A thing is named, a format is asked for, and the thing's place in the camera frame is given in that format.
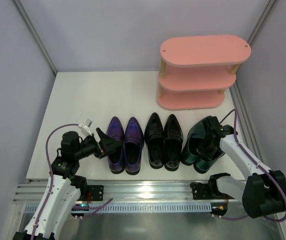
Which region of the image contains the green metallic shoe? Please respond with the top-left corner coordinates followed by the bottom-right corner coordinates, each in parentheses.
top-left (193, 150), bottom-right (225, 174)
top-left (180, 116), bottom-right (209, 166)

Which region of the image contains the black glossy shoe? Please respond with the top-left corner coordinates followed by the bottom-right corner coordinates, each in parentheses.
top-left (164, 114), bottom-right (183, 172)
top-left (144, 112), bottom-right (164, 169)

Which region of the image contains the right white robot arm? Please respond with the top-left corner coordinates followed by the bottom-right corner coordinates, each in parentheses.
top-left (196, 116), bottom-right (286, 219)

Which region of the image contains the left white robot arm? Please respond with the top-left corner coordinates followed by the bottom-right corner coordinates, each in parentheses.
top-left (13, 128), bottom-right (122, 240)

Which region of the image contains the purple left shoe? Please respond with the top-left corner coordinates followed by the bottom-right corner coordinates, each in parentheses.
top-left (106, 116), bottom-right (124, 175)

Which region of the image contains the purple shoe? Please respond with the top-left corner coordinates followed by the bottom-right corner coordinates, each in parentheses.
top-left (124, 117), bottom-right (144, 175)
top-left (106, 116), bottom-right (124, 175)

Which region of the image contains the purple right shoe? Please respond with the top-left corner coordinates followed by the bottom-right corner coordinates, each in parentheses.
top-left (124, 117), bottom-right (144, 175)

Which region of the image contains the pink three-tier shoe shelf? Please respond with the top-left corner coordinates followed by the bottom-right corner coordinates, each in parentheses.
top-left (157, 34), bottom-right (252, 111)

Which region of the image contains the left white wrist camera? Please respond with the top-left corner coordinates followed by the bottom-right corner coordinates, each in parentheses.
top-left (78, 119), bottom-right (92, 136)

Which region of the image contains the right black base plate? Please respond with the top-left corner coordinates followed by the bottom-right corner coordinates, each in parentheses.
top-left (190, 182), bottom-right (216, 200)

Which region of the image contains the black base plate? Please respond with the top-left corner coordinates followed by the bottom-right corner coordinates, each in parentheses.
top-left (190, 182), bottom-right (216, 200)
top-left (79, 185), bottom-right (104, 202)

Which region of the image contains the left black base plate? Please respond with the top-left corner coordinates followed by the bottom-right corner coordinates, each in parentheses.
top-left (79, 185), bottom-right (104, 202)

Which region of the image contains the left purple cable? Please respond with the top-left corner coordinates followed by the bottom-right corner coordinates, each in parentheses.
top-left (30, 123), bottom-right (114, 238)

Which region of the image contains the slotted grey cable duct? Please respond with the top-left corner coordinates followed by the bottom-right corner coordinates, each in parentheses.
top-left (24, 202), bottom-right (212, 214)

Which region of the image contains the aluminium mounting rail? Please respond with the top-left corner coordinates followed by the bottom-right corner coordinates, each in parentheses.
top-left (12, 179), bottom-right (193, 204)

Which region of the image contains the right aluminium frame post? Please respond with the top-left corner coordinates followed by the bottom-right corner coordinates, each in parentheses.
top-left (247, 0), bottom-right (279, 47)

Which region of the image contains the aluminium frame post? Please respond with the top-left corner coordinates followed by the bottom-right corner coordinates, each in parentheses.
top-left (11, 0), bottom-right (58, 76)
top-left (247, 0), bottom-right (279, 47)

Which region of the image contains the left aluminium frame post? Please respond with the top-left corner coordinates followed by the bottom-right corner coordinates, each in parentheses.
top-left (11, 0), bottom-right (58, 76)
━━━━━━━━
**Task statement**
The whole listing should be reproduced exactly. Images don't go in.

**Response below**
A thing is named, a format is asked for, and the thing's place in the camera frame is given in that format.
Which region of the image contains the green metallic shoe? Please respond with the top-left corner coordinates followed by the bottom-right corner coordinates, each in parentheses.
top-left (193, 150), bottom-right (225, 174)
top-left (180, 116), bottom-right (209, 166)

Which region of the image contains the black glossy shoe? Please respond with the top-left corner coordinates followed by the bottom-right corner coordinates, each in parentheses.
top-left (164, 114), bottom-right (183, 172)
top-left (144, 112), bottom-right (164, 169)

Which region of the image contains the right white robot arm? Please respond with the top-left corner coordinates followed by the bottom-right corner coordinates, each in parentheses.
top-left (196, 116), bottom-right (286, 219)

Which region of the image contains the left white robot arm? Please respond with the top-left corner coordinates followed by the bottom-right corner coordinates, each in parentheses.
top-left (13, 128), bottom-right (122, 240)

Which region of the image contains the purple left shoe? Please respond with the top-left corner coordinates followed by the bottom-right corner coordinates, each in parentheses.
top-left (106, 116), bottom-right (124, 175)

Which region of the image contains the purple shoe? Please respond with the top-left corner coordinates followed by the bottom-right corner coordinates, each in parentheses.
top-left (124, 117), bottom-right (144, 175)
top-left (106, 116), bottom-right (124, 175)

Which region of the image contains the purple right shoe? Please respond with the top-left corner coordinates followed by the bottom-right corner coordinates, each in parentheses.
top-left (124, 117), bottom-right (144, 175)

Which region of the image contains the pink three-tier shoe shelf? Please respond with the top-left corner coordinates followed by the bottom-right corner coordinates, each in parentheses.
top-left (157, 34), bottom-right (252, 111)

Which region of the image contains the left white wrist camera? Please respond with the top-left corner coordinates followed by the bottom-right corner coordinates, each in parentheses.
top-left (78, 119), bottom-right (92, 136)

Which region of the image contains the right black base plate? Please respond with the top-left corner coordinates followed by the bottom-right corner coordinates, each in parentheses.
top-left (190, 182), bottom-right (216, 200)

Which region of the image contains the black base plate? Please respond with the top-left corner coordinates followed by the bottom-right corner coordinates, each in parentheses.
top-left (190, 182), bottom-right (216, 200)
top-left (79, 185), bottom-right (104, 202)

Which region of the image contains the left black base plate? Please respond with the top-left corner coordinates followed by the bottom-right corner coordinates, each in parentheses.
top-left (79, 185), bottom-right (104, 202)

Which region of the image contains the left purple cable? Please respond with the top-left corner coordinates followed by the bottom-right corner coordinates, each in parentheses.
top-left (30, 123), bottom-right (114, 238)

Which region of the image contains the slotted grey cable duct? Please respond with the top-left corner coordinates followed by the bottom-right corner coordinates, each in parentheses.
top-left (24, 202), bottom-right (212, 214)

Which region of the image contains the aluminium mounting rail? Please respond with the top-left corner coordinates followed by the bottom-right corner coordinates, each in parentheses.
top-left (12, 179), bottom-right (193, 204)

Which region of the image contains the right aluminium frame post? Please respond with the top-left corner coordinates followed by the bottom-right corner coordinates, each in parentheses.
top-left (247, 0), bottom-right (279, 47)

Which region of the image contains the aluminium frame post? Please respond with the top-left corner coordinates followed by the bottom-right corner coordinates, each in parentheses.
top-left (11, 0), bottom-right (58, 76)
top-left (247, 0), bottom-right (279, 47)

Which region of the image contains the left aluminium frame post? Please respond with the top-left corner coordinates followed by the bottom-right corner coordinates, each in parentheses.
top-left (11, 0), bottom-right (58, 76)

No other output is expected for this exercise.